Two squares were opened at a distance of 30 m from each other (Fig. 1). A habitation level and mud bricks from Middle Bronze IIA were discovered in the western square, while the eastern one revealed a fill with kurkar stones from the same period.

A clayey layer was exposed in the western square. It was overlaid with a habitation level (Loci 2003, 2005; Figs. 2, 3) that contained pottery vessels, remains of sun-dried mud bricks, flint and basalt stones. Pits dug into the clayey layer, possibly associated with the production of mud bricks, were identified in several places. The foundation of a mud-brick wall of the same material was documented on the hilltop, to the south. Above the habitation level was an accumulation (0.3–0.5 m) that comprised layers of sand and hamra with variable amounts of clay, a few potsherds and lumps of charcoal (L2002; Fig. 4). This was superimposed with a homogeneous fill (1.0–1.5 m) of dark hamra mixed with chunks of charcoal and several potsherds (L2000). Above the fill was a layer of sand (thickness 7–10 m) that had been removed prior to the excavation.

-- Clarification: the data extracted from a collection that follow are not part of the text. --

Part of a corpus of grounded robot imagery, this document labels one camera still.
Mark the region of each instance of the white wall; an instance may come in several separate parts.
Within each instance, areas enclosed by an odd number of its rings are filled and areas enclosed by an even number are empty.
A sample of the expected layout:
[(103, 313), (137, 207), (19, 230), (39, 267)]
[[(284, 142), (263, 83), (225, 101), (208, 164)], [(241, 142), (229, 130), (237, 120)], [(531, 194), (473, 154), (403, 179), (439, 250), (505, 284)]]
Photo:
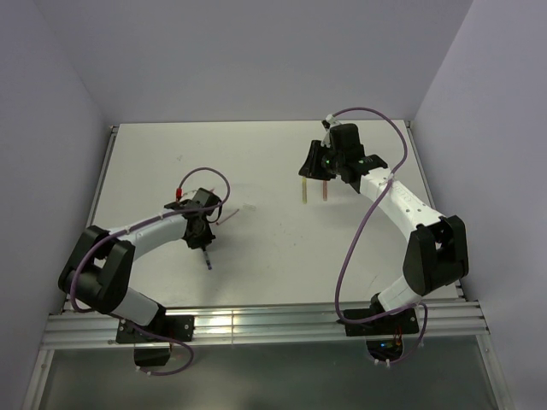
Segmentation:
[(35, 0), (112, 123), (412, 119), (471, 0)]
[(547, 402), (547, 2), (475, 0), (415, 119), (518, 408)]
[(0, 0), (0, 407), (20, 408), (108, 128), (31, 0)]

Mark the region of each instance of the purple wire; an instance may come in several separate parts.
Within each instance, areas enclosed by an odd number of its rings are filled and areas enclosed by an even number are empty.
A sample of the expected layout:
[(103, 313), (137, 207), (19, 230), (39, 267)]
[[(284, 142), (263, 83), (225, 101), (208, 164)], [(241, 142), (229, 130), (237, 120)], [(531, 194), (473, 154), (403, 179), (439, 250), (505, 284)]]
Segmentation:
[[(387, 121), (387, 123), (390, 126), (393, 127), (393, 129), (395, 130), (395, 132), (397, 133), (399, 138), (401, 138), (401, 143), (403, 144), (403, 158), (391, 170), (391, 174), (395, 175), (395, 172), (403, 165), (403, 163), (407, 160), (407, 157), (409, 156), (409, 147), (408, 147), (407, 142), (404, 139), (404, 135), (401, 132), (401, 130), (399, 129), (399, 127), (390, 118), (388, 118), (385, 114), (382, 114), (380, 111), (377, 111), (373, 108), (366, 108), (366, 107), (346, 108), (346, 109), (343, 109), (341, 111), (338, 111), (337, 113), (333, 114), (332, 116), (333, 117), (338, 117), (339, 115), (348, 113), (350, 111), (367, 111), (369, 113), (373, 113), (373, 114), (378, 115), (380, 118)], [(387, 312), (375, 314), (374, 316), (370, 316), (370, 317), (365, 318), (365, 319), (346, 319), (344, 317), (341, 309), (340, 309), (340, 291), (342, 290), (342, 283), (344, 282), (344, 275), (345, 275), (345, 273), (348, 269), (348, 265), (350, 264), (351, 256), (353, 255), (353, 252), (355, 251), (357, 242), (359, 241), (359, 237), (361, 237), (362, 231), (365, 228), (365, 225), (367, 224), (368, 220), (372, 216), (374, 210), (376, 210), (376, 208), (379, 206), (379, 204), (385, 198), (385, 196), (387, 195), (387, 193), (389, 192), (389, 190), (392, 186), (393, 186), (393, 179), (389, 179), (387, 181), (387, 184), (385, 185), (385, 189), (378, 196), (378, 198), (376, 198), (376, 200), (370, 206), (368, 211), (365, 213), (365, 216), (363, 217), (363, 219), (361, 221), (361, 224), (359, 224), (359, 227), (357, 228), (357, 232), (356, 232), (355, 236), (353, 237), (353, 240), (351, 241), (350, 248), (348, 249), (348, 252), (347, 252), (347, 254), (344, 258), (344, 263), (342, 264), (342, 268), (340, 269), (340, 274), (338, 275), (338, 282), (336, 283), (336, 291), (335, 291), (335, 294), (334, 294), (334, 308), (336, 309), (336, 314), (338, 315), (340, 320), (342, 320), (345, 323), (351, 324), (351, 325), (361, 325), (361, 324), (364, 324), (364, 323), (372, 322), (373, 320), (381, 319), (381, 318), (384, 318), (385, 316), (389, 316), (389, 315), (392, 315), (392, 314), (395, 314), (395, 313), (400, 313), (404, 310), (407, 310), (409, 308), (413, 308), (414, 306), (416, 306), (415, 304), (405, 305), (405, 306), (402, 306), (402, 307), (398, 307), (397, 309), (392, 309), (392, 310), (389, 310)], [(426, 307), (425, 303), (423, 303), (423, 302), (421, 302), (420, 305), (424, 307), (425, 314), (424, 314), (424, 324), (422, 326), (420, 336), (418, 337), (418, 342), (407, 354), (405, 354), (404, 356), (402, 356), (401, 358), (399, 358), (397, 360), (394, 360), (392, 363), (397, 363), (397, 362), (401, 361), (402, 359), (407, 358), (409, 356), (409, 354), (413, 353), (415, 351), (416, 347), (421, 343), (421, 340), (422, 340), (422, 338), (423, 338), (423, 336), (426, 332), (427, 307)]]
[(188, 350), (188, 353), (190, 353), (190, 358), (188, 359), (188, 361), (181, 367), (177, 368), (177, 369), (174, 369), (174, 370), (170, 370), (168, 372), (157, 372), (155, 370), (149, 370), (149, 369), (145, 369), (143, 367), (139, 368), (139, 370), (141, 372), (144, 372), (144, 373), (150, 373), (150, 375), (152, 376), (171, 376), (173, 374), (177, 374), (177, 373), (180, 373), (180, 372), (183, 372), (184, 370), (186, 370), (190, 365), (191, 363), (194, 361), (194, 349), (191, 348), (190, 345), (184, 343), (184, 342), (181, 342), (180, 340), (176, 340), (176, 339), (172, 339), (171, 337), (164, 337), (164, 336), (158, 336), (158, 335), (155, 335), (154, 333), (150, 333), (149, 331), (146, 331), (145, 329), (142, 329), (141, 327), (135, 325), (133, 322), (130, 322), (129, 324), (133, 329), (135, 329), (136, 331), (138, 331), (141, 335), (144, 335), (144, 336), (147, 336), (147, 337), (154, 337), (155, 339), (158, 339), (158, 340), (161, 340), (163, 342), (168, 342), (168, 343), (172, 343), (172, 344), (178, 344), (179, 346), (185, 348), (186, 350)]

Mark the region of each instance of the purple cable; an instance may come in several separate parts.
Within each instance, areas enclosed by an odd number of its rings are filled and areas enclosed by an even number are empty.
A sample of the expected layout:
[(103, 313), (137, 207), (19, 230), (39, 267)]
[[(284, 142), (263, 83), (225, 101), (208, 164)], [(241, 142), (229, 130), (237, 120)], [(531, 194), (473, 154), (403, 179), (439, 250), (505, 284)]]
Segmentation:
[(155, 370), (149, 370), (149, 369), (144, 369), (144, 368), (140, 367), (139, 370), (141, 372), (144, 372), (146, 374), (149, 373), (151, 376), (171, 376), (173, 374), (177, 374), (177, 373), (180, 373), (180, 372), (186, 370), (188, 367), (190, 367), (191, 363), (194, 361), (194, 349), (191, 348), (190, 345), (188, 345), (184, 342), (181, 342), (180, 340), (172, 339), (171, 337), (163, 337), (163, 336), (155, 335), (154, 333), (150, 333), (149, 331), (146, 331), (146, 330), (142, 329), (141, 327), (135, 325), (132, 322), (130, 322), (129, 325), (133, 329), (138, 331), (141, 335), (144, 335), (144, 336), (147, 336), (147, 337), (154, 337), (155, 339), (162, 340), (163, 342), (178, 344), (179, 346), (182, 346), (183, 348), (188, 350), (188, 353), (190, 353), (190, 358), (188, 359), (188, 361), (183, 366), (179, 367), (178, 369), (170, 370), (168, 372), (157, 372)]
[[(377, 111), (373, 108), (366, 108), (366, 107), (346, 108), (346, 109), (343, 109), (341, 111), (338, 111), (337, 113), (333, 114), (332, 116), (333, 117), (338, 117), (339, 115), (344, 114), (344, 113), (348, 113), (350, 111), (367, 111), (369, 113), (373, 113), (373, 114), (378, 115), (380, 118), (387, 121), (387, 123), (390, 126), (393, 127), (393, 129), (395, 130), (395, 132), (397, 133), (399, 138), (401, 138), (401, 143), (403, 143), (403, 158), (391, 170), (391, 174), (395, 175), (395, 172), (403, 165), (403, 163), (407, 160), (407, 157), (409, 156), (409, 147), (407, 146), (407, 142), (404, 139), (403, 133), (401, 132), (401, 130), (399, 130), (399, 127), (390, 118), (388, 118), (385, 114), (382, 114), (380, 111)], [(351, 241), (350, 248), (348, 249), (348, 252), (345, 256), (344, 263), (342, 264), (342, 268), (340, 269), (340, 274), (338, 275), (338, 282), (336, 283), (336, 291), (335, 291), (335, 294), (334, 294), (334, 308), (336, 309), (336, 314), (338, 315), (340, 320), (342, 320), (343, 322), (345, 322), (347, 324), (361, 325), (361, 324), (364, 324), (364, 323), (372, 322), (373, 320), (376, 320), (376, 319), (384, 318), (385, 316), (389, 316), (389, 315), (394, 314), (394, 313), (400, 313), (400, 312), (402, 312), (406, 309), (413, 308), (415, 306), (415, 304), (405, 305), (405, 306), (402, 306), (402, 307), (398, 307), (397, 309), (392, 309), (392, 310), (389, 310), (387, 312), (375, 314), (374, 316), (371, 316), (371, 317), (368, 317), (368, 318), (365, 318), (365, 319), (346, 319), (344, 317), (344, 315), (342, 314), (342, 311), (340, 309), (340, 291), (342, 290), (342, 283), (344, 281), (344, 275), (345, 275), (345, 273), (348, 269), (348, 265), (350, 264), (351, 256), (353, 255), (353, 252), (355, 251), (357, 242), (359, 241), (359, 237), (361, 236), (362, 231), (365, 228), (365, 225), (367, 224), (367, 222), (370, 219), (371, 215), (373, 214), (374, 210), (376, 210), (376, 208), (379, 206), (379, 203), (382, 202), (382, 200), (385, 198), (385, 196), (387, 195), (387, 193), (389, 192), (389, 190), (392, 186), (393, 186), (393, 179), (389, 179), (387, 181), (387, 184), (385, 185), (385, 189), (378, 196), (378, 198), (376, 198), (376, 200), (373, 202), (373, 204), (370, 206), (367, 213), (363, 217), (363, 219), (361, 221), (361, 224), (359, 224), (359, 227), (357, 228), (357, 232), (356, 232), (355, 236), (353, 237), (353, 240)], [(412, 352), (415, 351), (418, 344), (421, 343), (421, 340), (422, 340), (422, 338), (423, 338), (423, 336), (426, 332), (427, 307), (426, 307), (425, 303), (423, 303), (423, 302), (421, 302), (420, 305), (424, 307), (425, 315), (424, 315), (424, 324), (422, 326), (420, 336), (418, 337), (418, 342), (407, 354), (405, 354), (404, 356), (402, 356), (401, 358), (399, 358), (397, 360), (394, 360), (392, 363), (396, 363), (396, 362), (401, 361), (402, 359), (407, 358), (409, 356), (409, 354), (411, 354)]]

The kurkar bedrock was exposed in several places in the eastern square (Fig. 5). A concentration of kurkar stones (L2004; 0.25 × 0 .30 m, thickness 0.12–0.15 m; Fig. 6) was discovered in the northeastern corner. Although it is unclear whether they were hewn in situ or brought there, they are indicative of some activity that was conducted in this place. Reddish hamra (L2001; thickness 0.8 m; Fig. 7), devoid of any finds, was exposed above the kurkar. Above it was an accumulation (0.3 m) of sand and hamra layers with variable quantities of clay; this was overlain with a homogeneous layer (0.6 m) of dark hamra mixed with chunks of charcoal and a few potsherds (similar to the fill in the western square; L2000). It seems that the sand and hamra accumulation occurred after the site was abandoned and parts of it were washed away by rain. The homogeneous fill was apparently created by torrential rain and/or an earthquake. As a result of this, walls and parts of the buildings were swept from the hilltop and piled up (thickness 1.5 m) at the bottom of the slope, while in the settlement’s buildings at the top of the hill only the foundations remained. A similar fill was revealed along the southern fringes of the village (A-4248). The discovery of the farmhouse and the village to the east suggests that after the Roman period the region was abandoned and subsequently covered with sand dunes.

A meager assemblage of pottery vessels that mostly derived from the habitation levels (Loci 2003, 2005) was dated to MB IIA and included a large bowl rim (Fig. 8:1), a disc base of a red-slipped platter with radial burnishing (Fig. 8:2), storage jars with everted rims (Fig. 8:3, 4), a jar rim with an inner gutter (Fig. 8:5) and a flat storage jar base (Fig. 8:6).